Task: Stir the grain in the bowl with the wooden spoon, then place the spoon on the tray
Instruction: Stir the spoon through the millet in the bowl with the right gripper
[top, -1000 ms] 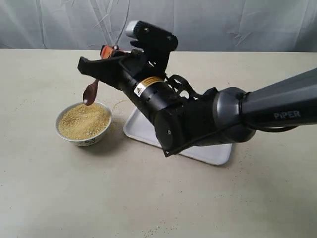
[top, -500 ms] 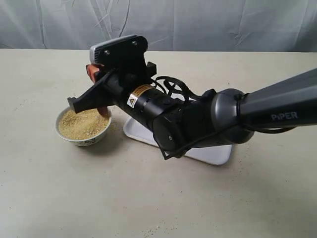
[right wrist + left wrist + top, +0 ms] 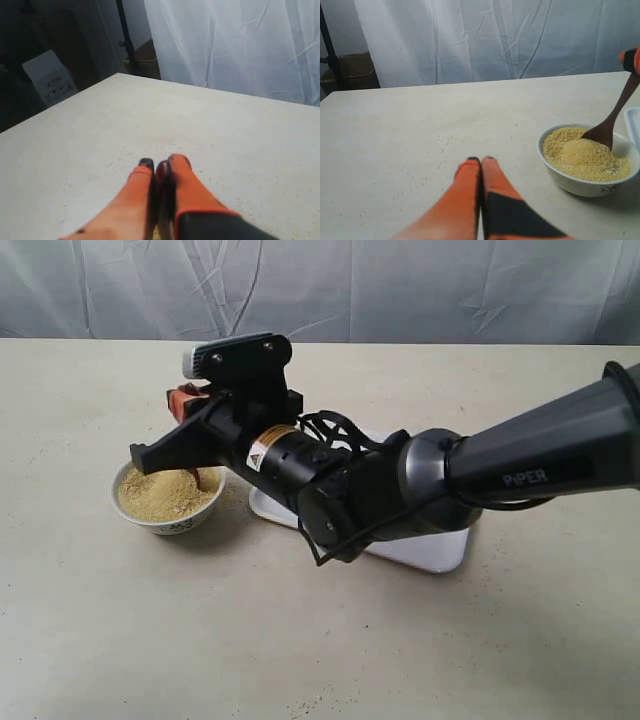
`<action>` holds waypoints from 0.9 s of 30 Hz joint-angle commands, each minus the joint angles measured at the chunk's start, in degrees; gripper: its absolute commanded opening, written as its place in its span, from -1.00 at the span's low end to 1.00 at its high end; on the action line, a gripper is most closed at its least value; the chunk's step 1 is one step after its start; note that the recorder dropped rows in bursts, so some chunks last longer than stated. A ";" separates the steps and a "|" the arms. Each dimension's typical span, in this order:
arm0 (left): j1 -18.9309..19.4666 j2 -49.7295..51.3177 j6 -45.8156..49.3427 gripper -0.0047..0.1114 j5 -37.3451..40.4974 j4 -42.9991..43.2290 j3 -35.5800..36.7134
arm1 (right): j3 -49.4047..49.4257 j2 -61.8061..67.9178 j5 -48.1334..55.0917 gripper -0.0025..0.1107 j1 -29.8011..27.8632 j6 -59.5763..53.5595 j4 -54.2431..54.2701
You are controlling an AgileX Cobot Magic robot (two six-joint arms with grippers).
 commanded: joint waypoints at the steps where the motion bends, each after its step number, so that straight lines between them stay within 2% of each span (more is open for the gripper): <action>1: 0.11 -0.30 -0.02 -0.92 -0.75 0.10 0.29 | -1.57 0.03 -0.37 -0.97 -0.17 1.55 -4.76; 11: 0.11 -0.30 -0.02 -0.92 -0.75 0.10 0.29 | -1.96 -2.89 0.31 -0.97 -0.28 1.06 -4.87; 17: 0.11 -0.30 -0.02 -0.92 -0.75 0.10 0.29 | -1.96 -3.94 0.59 -0.97 1.59 1.71 -6.72; 27: 0.11 -0.30 -0.02 -0.92 -0.75 0.10 0.29 | -1.96 1.75 0.51 -0.97 2.84 0.07 -3.08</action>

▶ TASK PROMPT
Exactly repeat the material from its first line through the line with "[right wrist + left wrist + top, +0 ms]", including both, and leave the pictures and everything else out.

▶ ANSWER SPACE
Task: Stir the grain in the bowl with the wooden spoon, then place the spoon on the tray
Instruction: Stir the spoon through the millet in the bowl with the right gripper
[top, -1000 ms] 
[top, -500 ms] 
[right wrist + left wrist + top, +0 ms] 

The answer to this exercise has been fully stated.